In The Latest Research, Apple ML Researchers Explain How They Developed Apple Neural Scene Analyzer (ANSA), A Unified Backbone To Build And Maintain Scene Analysis Workflows In Production

This Article is written as a summay by Marktechpost Staff based on the research article 'A Multi-Task Neural Architecture for On-Device Scene Analysis'. All Credit For This Research Goes To Apple Researchers on This Project. 

Please Don't Forget To Join Our ML Subreddit

The Apple ecosystem relies heavily on scene analysis, a fundamental component of many features and experiences. The outputs (or “signals”) generated by scene analysis are crucial to how people interact with the photographs on their devices, from visual content search to powerful recollections marking special times in one’s life. Since numerous models can share resources, deploying separate models for each attribute is inefficient. Apple Neural Scene Analyzer (ANSA) provides a single backbone for building and maintaining production scene analysis workflows.

In addition to the Photos app, other notable ANSA users include:.

  • Camera, Spotlight search, and Accessibility options
  • Notes and Final Cut Pro are two of the most popular Apple programs
  • Visualization API-based applications from third-party developers

New operating systems (iOS 16 and Mac OS Ventura) use a single backbone that enables numerous processes totally on-device and executes all tasks in tens of milliseconds. An advanced algorithmic workflow runs entirely on the client to provide the best possible user experience. ANSA must operate under tight power and performance limits while guaranteeing that varied user experiences receive high-quality signals from ANSA. 

The model’s deployment on the device was influenced by the following factors:

  • The backbone must be shared to run several activities simultaneously, and the compute and network parameters amortized.
  • The latency targets must be less than tens of milliseconds for interactive use cases.

There is a wide range of deployment options for neural architectures. However, all of the supported devices have slightly varied hardware and computing capabilities, but all must be used to run ANSA. Therefore, ANSA was developed to run efficiently on all hardware configurations that could be used to run the software. This technology is promising, but it uses convolutional layer-based designs to make it available to devices without a Neural Engine.


The figure above depicts the structure of the human visual system.

There are several downstream tasks supported by the visual backbone. As a result of the backbone being used by multiple applications, the device’s overall footprint can be kept small. The image section of the image-language backbone, illustrated in orange, was trained with a contrastive objective. The image above does not depict the linguistic area of the backbone. Lower-level tasks in the orange tower rely on features closer to the picture, whereas higher-level tasks rely on parts closer to the ultimate embedding layer. In this diagram, jobs that branch at the same depth share the same hue.

The aim is to train an image backbone with excellent quality that can power a wide range of user experiences. ANSA was built around a frozen backbone with a multilabel classification target before iOS 16 and macOS Ventura.

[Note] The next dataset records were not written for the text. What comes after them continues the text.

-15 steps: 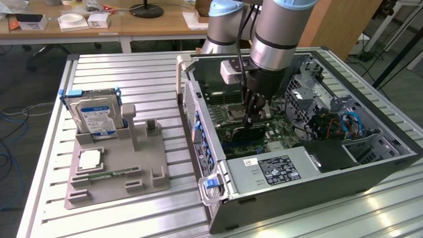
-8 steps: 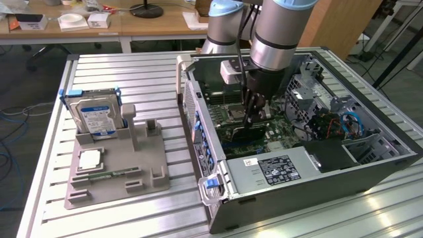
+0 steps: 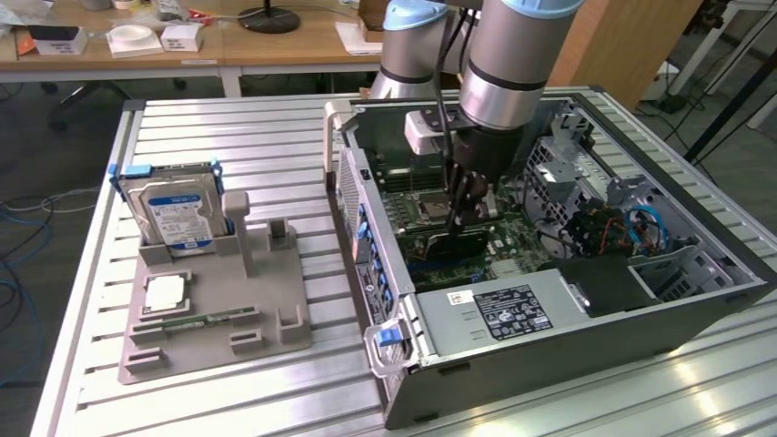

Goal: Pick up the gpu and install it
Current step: 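Press down on the gpu until it lock into place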

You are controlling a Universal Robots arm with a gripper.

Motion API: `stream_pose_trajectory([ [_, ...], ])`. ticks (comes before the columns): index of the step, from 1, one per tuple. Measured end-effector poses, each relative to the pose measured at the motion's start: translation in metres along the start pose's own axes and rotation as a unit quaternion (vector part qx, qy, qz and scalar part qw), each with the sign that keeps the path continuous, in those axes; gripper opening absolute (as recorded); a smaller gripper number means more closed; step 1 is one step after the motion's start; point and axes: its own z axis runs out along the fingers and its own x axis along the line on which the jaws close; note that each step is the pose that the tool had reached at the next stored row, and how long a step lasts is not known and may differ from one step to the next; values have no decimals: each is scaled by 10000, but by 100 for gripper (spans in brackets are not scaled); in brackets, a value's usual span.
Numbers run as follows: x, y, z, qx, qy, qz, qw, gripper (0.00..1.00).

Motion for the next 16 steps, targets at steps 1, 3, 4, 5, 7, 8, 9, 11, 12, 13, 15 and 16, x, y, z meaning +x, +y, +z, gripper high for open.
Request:
stream_pose_trajectory([
  [1, -1, 0, 11, 0, 1, 0, 10000, 11],
  [3, -6, 3, 37, 0, 0, 1, 10000, 11],
  [4, -21, 12, 49, 0, 1, 2, 10000, 11],
  [5, -37, 23, 63, 0, 1, 4, 10000, 11],
  [7, -59, 32, 92, 1, 0, 6, 10000, 11],
  [8, -61, 32, 94, 0, 1, 6, 10000, 11],
  [9, -61, 32, 94, 0, 1, 6, 10000, 11],
  [11, -61, 32, 95, 0, 1, 6, 10000, 11],
  [12, -61, 32, 96, 0, 1, 6, 10000, 11],
  [13, -61, 32, 101, 0, 2, 6, 10000, 11],
  [15, -61, 32, 113, -1, 5, 6, 10000, 11],
  [16, -61, 31, 125, 2, 0, 5, 10000, 11],
])
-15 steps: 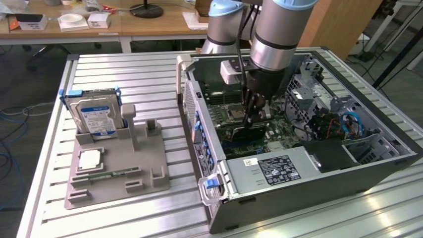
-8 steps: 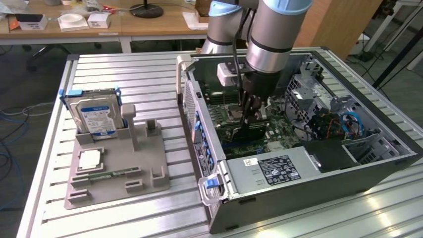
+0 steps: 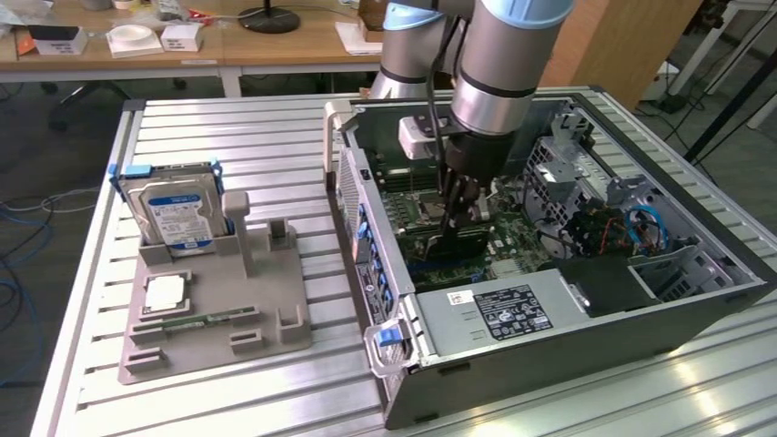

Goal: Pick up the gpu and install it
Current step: 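Press down on the gpu until it lock into place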

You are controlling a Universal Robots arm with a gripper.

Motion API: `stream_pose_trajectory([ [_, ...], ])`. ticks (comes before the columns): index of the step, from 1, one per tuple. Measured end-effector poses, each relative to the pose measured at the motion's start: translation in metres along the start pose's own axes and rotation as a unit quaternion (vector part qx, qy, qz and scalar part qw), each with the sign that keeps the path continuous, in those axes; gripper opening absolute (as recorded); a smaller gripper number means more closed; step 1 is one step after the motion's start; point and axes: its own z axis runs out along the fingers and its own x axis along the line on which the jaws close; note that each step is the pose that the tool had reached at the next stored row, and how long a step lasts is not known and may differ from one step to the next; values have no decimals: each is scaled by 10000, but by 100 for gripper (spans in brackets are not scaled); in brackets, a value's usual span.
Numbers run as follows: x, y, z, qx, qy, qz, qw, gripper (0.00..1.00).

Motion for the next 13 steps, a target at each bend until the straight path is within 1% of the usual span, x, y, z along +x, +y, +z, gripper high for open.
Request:
stream_pose_trajectory([
  [4, 0, 2, 11, -2, 2, 1, 10000, 11],
  [5, -1, 4, 2, 0, -4, 2, 10000, 11],
  [6, -1, 4, -29, 3, -3, 2, 10000, 11],
  [8, 0, 6, -122, 6, 0, 1, 10000, 11],
  [9, 0, 14, -160, 14, 0, 2, 10000, 11],
  [11, 1, 66, -208, 29, 0, 1, 10000, 11],
  [13, 2, 152, -226, 36, 1, 2, 10000, 11],
])
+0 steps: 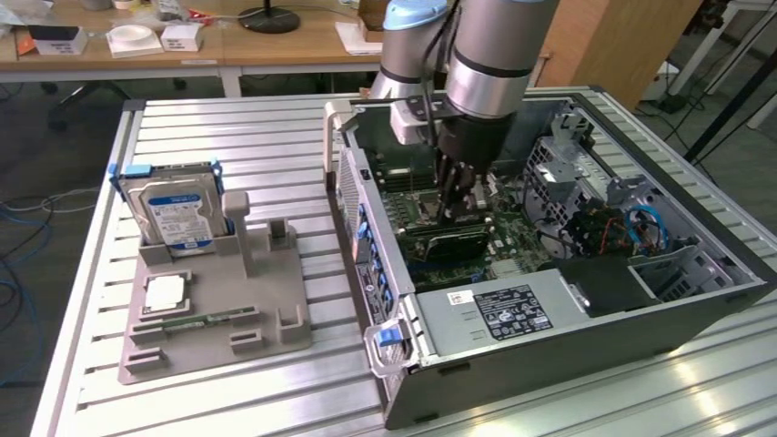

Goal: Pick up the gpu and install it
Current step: 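Press down on the gpu until it lock into place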

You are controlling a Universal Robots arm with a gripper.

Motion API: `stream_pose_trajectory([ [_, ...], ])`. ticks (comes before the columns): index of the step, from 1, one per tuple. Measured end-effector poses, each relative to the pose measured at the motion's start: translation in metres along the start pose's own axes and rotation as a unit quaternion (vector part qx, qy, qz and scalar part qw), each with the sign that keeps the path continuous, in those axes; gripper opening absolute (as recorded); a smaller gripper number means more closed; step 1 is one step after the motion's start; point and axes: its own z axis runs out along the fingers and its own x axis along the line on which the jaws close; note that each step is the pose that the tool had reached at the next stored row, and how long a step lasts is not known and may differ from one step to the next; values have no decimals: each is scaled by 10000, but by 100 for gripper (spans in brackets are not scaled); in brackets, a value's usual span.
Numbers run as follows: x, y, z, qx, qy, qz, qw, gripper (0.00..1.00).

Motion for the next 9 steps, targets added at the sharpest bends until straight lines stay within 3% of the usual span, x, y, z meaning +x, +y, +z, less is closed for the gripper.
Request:
stream_pose_trajectory([
  [4, 2, 161, -5, 8, 0, 0, 10000, 11],
  [5, 1, 172, -5, -14, 0, 0, 10000, 11],
  [9, 2, 177, -5, -378, 4, 2, 9993, 11],
])
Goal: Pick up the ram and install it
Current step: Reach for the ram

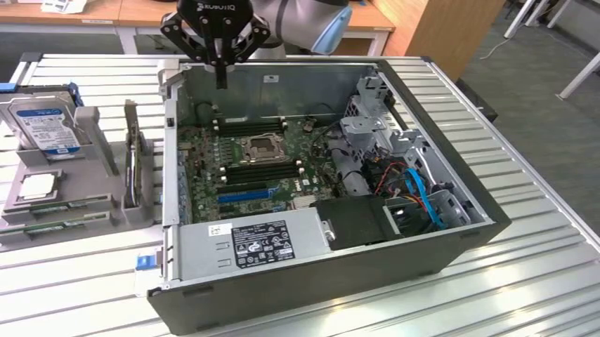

This selection produces a robust and ubiquitous image representation for further downstream activities.

This classifier was initially trained on a small number of millions of photographs, some of which were stock images. Recent research has shown that large-scale, weakly supervised data sets can be used to achieve the best results in many downstream tasks. A contrastive objective is used to train these models to embed photos with their natural-language descriptions using no task-specific annotations. They also acquire meaningful representations that can be utilized for transfer learning on various downstream tasks while conducting zero-shot transfer for image tagging competitively with fully-supervised models. After being trained on many hundred million image-text pairs, the more recent backbone has adopted the integrated image-language paradigm.

For big datasets, parallel training on several GPUs was required, and techniques like gradient checkpointing and mixed-precision training were used to maximize the local batch size on each GPU. As a result, the data set was shared among GPU workers, stored with photos reduced to a resolution closer to what the model needs for training, enabling higher training throughput (about 10 times quicker than the base approach).

It is possible to transfer learning from one job to another with this new image-language pre-trained backbone. The classification was formerly employed as the primary pre-training target for the backbone. Still, a small head is deployed on top of the image-language backbone to help the classification task. A 10.5% increase was noticed in mean average precision when utilizing a MobileNetv3 backbone trained with an image-language objective instead of the initial classification pre-trained backbone. From a superficial linear layer on top of the pre-trained image embedding to a more complicated convolutional network coupled to multiple layers in the backbone, heads can be employed in various ways (like the one used for object detection). The object detection head only consumes 1 MB of storage space on the backbone.

Because ANSA relies entirely on local computing resources, the cloud and other remote resources were not an option. The inference must be fast, memory- and power-efficient, and take up as little space on the disc as possible. Ultimately, a version of MobileNetv3 was chosen that better suited the A11 Bionic, M1, and later CPUs that speed machine learning. The final architecture of ANSA has 16 million parameters, executes all of its heads in under 9.7 milliseconds, uses just 24.6 MB of memory on the Apple Neural Engine (ANE), and occupies only 16.4 MB of disc space. Optimizations such as quantization and trimming were used to attain this result.